Segundo a agência, Marchionne e a família Agnelli, fundadora da Fiat, têm interesse em estabelecer parceria com a GM. A empresa americana tem fortalecido cada vez mais sua atuação no mercado asiático, onde a FCA tem pouca força. Porta-vozes da General Motors afirmam, no entanto, que a empresa já tem estratégia própria para os próximos anos e que não estão previstas alianças.

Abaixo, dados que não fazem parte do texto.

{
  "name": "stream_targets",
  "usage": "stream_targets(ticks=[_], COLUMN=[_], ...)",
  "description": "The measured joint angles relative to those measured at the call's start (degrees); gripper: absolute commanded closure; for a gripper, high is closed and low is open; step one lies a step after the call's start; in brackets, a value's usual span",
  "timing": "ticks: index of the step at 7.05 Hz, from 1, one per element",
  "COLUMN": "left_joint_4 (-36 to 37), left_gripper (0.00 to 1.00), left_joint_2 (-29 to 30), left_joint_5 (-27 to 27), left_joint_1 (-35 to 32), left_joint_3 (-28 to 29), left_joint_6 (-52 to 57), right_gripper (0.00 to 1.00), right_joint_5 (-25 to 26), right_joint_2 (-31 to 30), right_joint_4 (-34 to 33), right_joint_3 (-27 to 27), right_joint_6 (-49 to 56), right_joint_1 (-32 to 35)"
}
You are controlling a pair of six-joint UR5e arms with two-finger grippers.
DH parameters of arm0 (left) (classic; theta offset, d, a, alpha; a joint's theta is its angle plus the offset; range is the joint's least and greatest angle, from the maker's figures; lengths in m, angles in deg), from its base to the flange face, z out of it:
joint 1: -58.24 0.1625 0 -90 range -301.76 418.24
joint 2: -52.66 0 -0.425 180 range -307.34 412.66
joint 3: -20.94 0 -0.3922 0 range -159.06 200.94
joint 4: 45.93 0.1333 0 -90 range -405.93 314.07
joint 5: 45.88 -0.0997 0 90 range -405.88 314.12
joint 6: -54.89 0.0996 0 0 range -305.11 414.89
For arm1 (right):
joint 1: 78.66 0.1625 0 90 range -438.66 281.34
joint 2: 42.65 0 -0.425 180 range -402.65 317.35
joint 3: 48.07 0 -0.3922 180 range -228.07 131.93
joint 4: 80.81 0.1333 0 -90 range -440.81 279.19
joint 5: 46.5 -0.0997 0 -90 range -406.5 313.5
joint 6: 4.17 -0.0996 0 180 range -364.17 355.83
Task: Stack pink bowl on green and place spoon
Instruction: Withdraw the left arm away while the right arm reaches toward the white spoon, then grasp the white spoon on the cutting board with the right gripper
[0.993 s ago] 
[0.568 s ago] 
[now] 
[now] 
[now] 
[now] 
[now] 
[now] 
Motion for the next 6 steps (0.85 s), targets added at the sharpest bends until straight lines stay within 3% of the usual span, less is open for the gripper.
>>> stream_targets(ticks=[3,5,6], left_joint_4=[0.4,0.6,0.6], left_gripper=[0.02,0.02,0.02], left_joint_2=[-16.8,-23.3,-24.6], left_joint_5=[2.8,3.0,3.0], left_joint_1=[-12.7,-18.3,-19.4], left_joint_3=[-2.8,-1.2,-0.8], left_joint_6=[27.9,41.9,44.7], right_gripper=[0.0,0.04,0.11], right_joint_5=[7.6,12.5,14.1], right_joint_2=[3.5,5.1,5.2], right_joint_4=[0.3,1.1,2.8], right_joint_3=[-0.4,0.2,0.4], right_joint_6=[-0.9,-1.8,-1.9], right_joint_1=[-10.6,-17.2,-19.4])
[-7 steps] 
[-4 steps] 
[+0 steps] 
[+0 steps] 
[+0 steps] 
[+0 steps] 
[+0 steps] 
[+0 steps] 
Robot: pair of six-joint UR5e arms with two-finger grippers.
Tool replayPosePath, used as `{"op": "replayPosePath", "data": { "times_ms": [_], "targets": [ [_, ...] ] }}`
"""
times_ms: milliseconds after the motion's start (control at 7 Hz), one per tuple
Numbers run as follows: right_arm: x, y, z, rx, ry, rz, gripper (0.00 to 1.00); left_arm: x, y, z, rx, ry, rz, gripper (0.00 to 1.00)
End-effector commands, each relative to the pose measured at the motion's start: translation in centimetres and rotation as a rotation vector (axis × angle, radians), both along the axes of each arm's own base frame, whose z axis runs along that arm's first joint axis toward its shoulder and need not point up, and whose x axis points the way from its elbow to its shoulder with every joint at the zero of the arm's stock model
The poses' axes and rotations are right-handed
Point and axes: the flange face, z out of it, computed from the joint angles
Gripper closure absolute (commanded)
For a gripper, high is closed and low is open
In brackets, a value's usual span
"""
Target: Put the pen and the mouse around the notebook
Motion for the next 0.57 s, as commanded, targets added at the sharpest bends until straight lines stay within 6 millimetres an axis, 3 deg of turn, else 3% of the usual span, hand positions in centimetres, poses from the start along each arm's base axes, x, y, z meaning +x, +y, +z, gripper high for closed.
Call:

O CEO da FCA disse recentemente que grandes cooperações são a chance de alavancar e consolidar a indústria automotiva após a crise mundial, prevendo compartilhamento de componentes e de custos de desenvolvimento. Analistas afirmam que aliança com GM ou com a Ford é algo tecnicamente viável para os dois lados.
Apesar do aumento de 120% nas ações da FCA nos últimos seis meses na bolsa de Milão, como efeito ainda da compra da Chrysler, a companhia continua com suas fragilidades. Entre os pontos fracos estão a baixa margem operacional de 3,4% enquanto o porcentual médio das outras empresas é de 5,4%, segundo dados da Thomson Reuters. Outra lacuna é o portfólio deficiente em eletrificação e conectividade.
O ambicioso plano de Marchionne prevê US$ 52 bilhões para fabricar novos modelos da Jeep e Maserati e para recuperar a Alfa Romeo, valor que assusta possíveis parceiros comerciais. Segundo analistas, apesar de o grupo FCA ter vendido 4,6 milhões de carros em 2014, 6% acima de 2013, a meta do CEO de crescer 60% para 7 milhões de carros até 2018 é praticamente impossível.
A GM e a Fiat já possuem um histórico de parcerias. Em 2000 foi feita aliança para compartilhar motores e componentes, relação abalada por causa das fortes perdas da empresa italiana. Em 2009 a Fiat tentou comprar a Opel, braço europeu da GM que estava à venda, operação posteriormente abandonada pela companhia dos Estados Unidos.